This Post Was Going to be Selfish

This post was going to be selfish. I was going to write a long story on how I got accepted to be a part of the Midwestern Marx Youth League of Writers. A story of mine got accepted into my school’s Creative Writing magazine. Next Wednesday, I get my second dose of the Covid vaccine. I don’t want to write about that right now. 

I woke up thinking about Ahmaud Arbery today. I ran a couple of races this year dedicated to “social justice.” We’re encouraged to run to “end gun violence”. We’re encouraged to be quiet besides the sound of $100 running shoes hitting pavement and breaths that will never be systematically murdered. That’s enough, that’s all we can do, run and post an infographic on your story. Check it off your to-do list and go back to watching MSNBC at 9:00. Forget Ahmaud’s face, and Daunte, and George. Sit there in your white body, with your black square, and close your eyes to the reality of an existence being attacked by your own apathy. 

This isn’t an eloquent piece of writing that The New York Times would publish. Systemic racism described to fit the right fonts and a peaceful aesthetic. There’s a resolution in this fantasy of course and it involves the white liberal continuing to be… well, a white liberal. 

I have a book about Fred Hampton just sitting on my bed staring at me. Every time I read it I stop because I know I am guilty. Which of course, only makes my guilt more dishonorable and bona fide right? I must admit it took me a whole summer to get through Malcolm X’s autobiography. Sorry, I didn’t mean the phrase “get through” I meant read through, suffered through, looked in a mirror, and saw my own violence through. 

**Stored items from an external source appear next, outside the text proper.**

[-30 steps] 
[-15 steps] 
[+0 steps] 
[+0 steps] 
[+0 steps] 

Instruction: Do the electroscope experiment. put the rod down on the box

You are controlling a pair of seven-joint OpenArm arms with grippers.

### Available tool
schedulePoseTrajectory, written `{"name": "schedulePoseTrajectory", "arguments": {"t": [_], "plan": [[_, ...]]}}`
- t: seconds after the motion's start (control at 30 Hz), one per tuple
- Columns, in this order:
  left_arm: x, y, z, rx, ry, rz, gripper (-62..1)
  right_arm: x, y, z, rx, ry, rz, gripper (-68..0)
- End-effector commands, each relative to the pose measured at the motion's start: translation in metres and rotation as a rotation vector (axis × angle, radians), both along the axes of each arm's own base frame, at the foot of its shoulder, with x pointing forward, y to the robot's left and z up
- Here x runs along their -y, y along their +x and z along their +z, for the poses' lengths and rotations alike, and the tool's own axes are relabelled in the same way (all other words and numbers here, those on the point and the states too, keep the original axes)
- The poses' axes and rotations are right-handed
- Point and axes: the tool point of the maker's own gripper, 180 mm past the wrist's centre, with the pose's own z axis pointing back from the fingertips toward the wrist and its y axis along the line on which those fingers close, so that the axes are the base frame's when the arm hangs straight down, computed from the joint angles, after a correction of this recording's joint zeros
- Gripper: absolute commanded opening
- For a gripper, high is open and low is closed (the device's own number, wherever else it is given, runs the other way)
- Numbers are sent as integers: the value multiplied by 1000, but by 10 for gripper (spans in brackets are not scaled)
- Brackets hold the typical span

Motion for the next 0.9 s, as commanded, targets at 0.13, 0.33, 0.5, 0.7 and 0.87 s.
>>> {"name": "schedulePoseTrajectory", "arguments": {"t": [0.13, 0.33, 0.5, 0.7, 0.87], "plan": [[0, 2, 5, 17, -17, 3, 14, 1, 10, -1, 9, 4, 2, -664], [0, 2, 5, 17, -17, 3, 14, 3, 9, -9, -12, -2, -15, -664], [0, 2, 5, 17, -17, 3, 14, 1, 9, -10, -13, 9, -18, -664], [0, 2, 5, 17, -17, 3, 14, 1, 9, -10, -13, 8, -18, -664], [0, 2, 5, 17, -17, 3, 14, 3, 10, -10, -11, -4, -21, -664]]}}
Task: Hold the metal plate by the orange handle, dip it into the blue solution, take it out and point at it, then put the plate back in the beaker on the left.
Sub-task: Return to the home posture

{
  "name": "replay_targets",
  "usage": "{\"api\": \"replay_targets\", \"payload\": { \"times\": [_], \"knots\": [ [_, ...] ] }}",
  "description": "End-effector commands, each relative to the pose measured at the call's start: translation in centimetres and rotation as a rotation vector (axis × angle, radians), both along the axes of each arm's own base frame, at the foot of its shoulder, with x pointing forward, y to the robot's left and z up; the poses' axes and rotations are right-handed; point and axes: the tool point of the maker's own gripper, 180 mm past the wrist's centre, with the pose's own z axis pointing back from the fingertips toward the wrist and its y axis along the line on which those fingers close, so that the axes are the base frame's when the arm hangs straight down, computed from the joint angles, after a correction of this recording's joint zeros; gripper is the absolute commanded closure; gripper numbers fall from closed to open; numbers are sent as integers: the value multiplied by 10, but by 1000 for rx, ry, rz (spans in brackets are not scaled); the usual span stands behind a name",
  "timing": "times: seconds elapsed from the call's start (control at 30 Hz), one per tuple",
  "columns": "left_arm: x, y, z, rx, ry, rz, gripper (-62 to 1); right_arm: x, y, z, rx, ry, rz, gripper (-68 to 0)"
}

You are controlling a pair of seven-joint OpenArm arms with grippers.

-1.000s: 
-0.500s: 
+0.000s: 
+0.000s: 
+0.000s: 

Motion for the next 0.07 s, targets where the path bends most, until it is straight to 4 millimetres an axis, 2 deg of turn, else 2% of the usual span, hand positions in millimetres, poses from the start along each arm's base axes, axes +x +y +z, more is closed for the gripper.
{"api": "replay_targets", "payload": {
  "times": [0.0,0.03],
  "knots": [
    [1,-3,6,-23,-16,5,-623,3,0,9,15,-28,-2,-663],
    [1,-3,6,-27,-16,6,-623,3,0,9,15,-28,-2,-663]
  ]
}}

No matter how much anti-capitalist theory I read. No matter what mutual aid I participate in. No matter how much I isolate myself from the white-liberal, I am after all, no different. Inevitably in a week from now, I’ll be posting about my own accomplishments in a society that only runs for me, until the next shooting. I should call it what it is: the next murder of a black child. 

Is this what a stream of consciousness is? Or is this just a confession of guilt? I haven’t been able to write for this blog for a little bit of time. I haven’t been able to stop thinking about Ahmaud. And that’s the concerning part, I’ve started to forget about the rest. The rest that I can distance myself from, the rest that I can’t so easily identify with that they no longer become my problem. I’m starting to forget and I’m afraid. I am starting to forget about Michael, about Trayvon, about Emmett, because today, Adam took their places. 

When you’re sailing a ship you quickly learn that a problematic system won’t do. Unless every line is in the right place, every man ready to raise the mainsail, every halyard set, only then will a ship dance across the water. We don’t have a ship let me tell you. We have an inflatable toy bobbing in an ocean with a rescue boat ten meters ahead saying we’re gonna be okay while we know we’re drowning. A lifeguard with a fear of the water. A fish that doesn’t know how to swim. Unless we get rid of this system in favor of a boat capable of supporting our weight our future is dire. We cannot continue being a capitalistic society. The lifeguards will keep joking around and we’ll just keep sinking. 

I look to the left of me and see sharks grabbing feet. People are being drowned and now I think at least I am lucky that I have this little bit of plastic between me and the sea. Sharks will keep on grabbing and incapable “lifeguards” will keep on laughing until we get hardwood underneath.

John Masefield wrote

“And all I ask is a tall ship and a star to steer her by.”

And all I can do is work to dismantle this system. To get rid of the plastic and protect my friends from the sharks. To be rescued by a ship with strong lines and a sturdy deck beneath. 

Whatever this is, this is for Ahmaud, and George, and Daunte, and all the other black folks murdered by the police. I’m sorry.